The honest answer falls into one of three buckets:

  • Yes, every commit, automatically. That is continuous deployment running on top of CD.
  • Yes, every commit, on demand. That is Continuous Delivery. Deployment is a business decision, not an engineering scramble.
  • Only after a release window, signoff, batched cut, or coordination call. That is a CI/CD pipeline running inside a non-CD process.

The lagging metric is lead time for changes. The fastest teams measure it in hours. Most teams measure it in weeks or longer. The gap between those two numbers is almost never about pipeline speed — it is about everything described above.

For teams in the third bucket, the path forward is not buying a better pipeline tool. It is sequencing the foundations: integrate to trunk daily, decompose work into small batches, build a test suite that catches real defects in under ten minutes, then a single automated path to production. The pipeline you already own gets meaningfully more useful the moment those practices are real.

The Bottom Line

A CI/CD pipeline is a tool. Continuous Delivery is a discipline.
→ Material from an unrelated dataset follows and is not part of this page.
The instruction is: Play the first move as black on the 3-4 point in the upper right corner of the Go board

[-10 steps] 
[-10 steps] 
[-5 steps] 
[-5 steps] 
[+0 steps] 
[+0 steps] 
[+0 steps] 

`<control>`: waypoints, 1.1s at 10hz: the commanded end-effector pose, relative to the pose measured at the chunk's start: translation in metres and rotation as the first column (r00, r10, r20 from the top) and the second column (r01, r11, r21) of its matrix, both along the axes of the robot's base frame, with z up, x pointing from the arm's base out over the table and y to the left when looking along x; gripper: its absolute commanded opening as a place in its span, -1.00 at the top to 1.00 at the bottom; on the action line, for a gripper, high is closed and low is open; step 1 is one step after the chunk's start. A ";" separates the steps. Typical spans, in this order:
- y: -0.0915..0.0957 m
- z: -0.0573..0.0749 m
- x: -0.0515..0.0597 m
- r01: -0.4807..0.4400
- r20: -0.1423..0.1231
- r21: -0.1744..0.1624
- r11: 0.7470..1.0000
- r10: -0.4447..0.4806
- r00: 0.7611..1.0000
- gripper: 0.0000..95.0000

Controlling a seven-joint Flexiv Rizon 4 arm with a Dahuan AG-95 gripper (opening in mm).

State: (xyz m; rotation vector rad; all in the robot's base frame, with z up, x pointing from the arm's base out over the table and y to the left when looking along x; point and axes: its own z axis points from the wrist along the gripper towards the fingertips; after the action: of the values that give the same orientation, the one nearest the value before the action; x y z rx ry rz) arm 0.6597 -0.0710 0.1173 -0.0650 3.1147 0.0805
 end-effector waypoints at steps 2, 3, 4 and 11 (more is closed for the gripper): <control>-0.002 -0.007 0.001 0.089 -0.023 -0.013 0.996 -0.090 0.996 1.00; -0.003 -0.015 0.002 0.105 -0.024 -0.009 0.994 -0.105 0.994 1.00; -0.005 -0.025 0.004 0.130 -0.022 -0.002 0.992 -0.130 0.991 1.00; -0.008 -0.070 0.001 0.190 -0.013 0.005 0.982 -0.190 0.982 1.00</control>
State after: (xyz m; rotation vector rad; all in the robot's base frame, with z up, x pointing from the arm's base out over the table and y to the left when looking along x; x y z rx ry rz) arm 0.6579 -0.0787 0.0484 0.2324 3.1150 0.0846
The pipeline runs on whatever process you point it at — including a process that batches releases, gates on manual QA, and freezes for two weeks each quarter. Buying tools that say "CI/CD" on the box does not give you CD any more than buying a treadmill makes you a runner.

The practices are not exotic. They are decades old, well-documented, and freely available at beyond.minimumcd.org. What stops most teams is not the practices themselves but the assumption that the pipeline already covers them. It does not. The pipeline is the easy part. The practices are the work.

Frequently Asked Questions

What is the difference between CI/CD and continuous delivery?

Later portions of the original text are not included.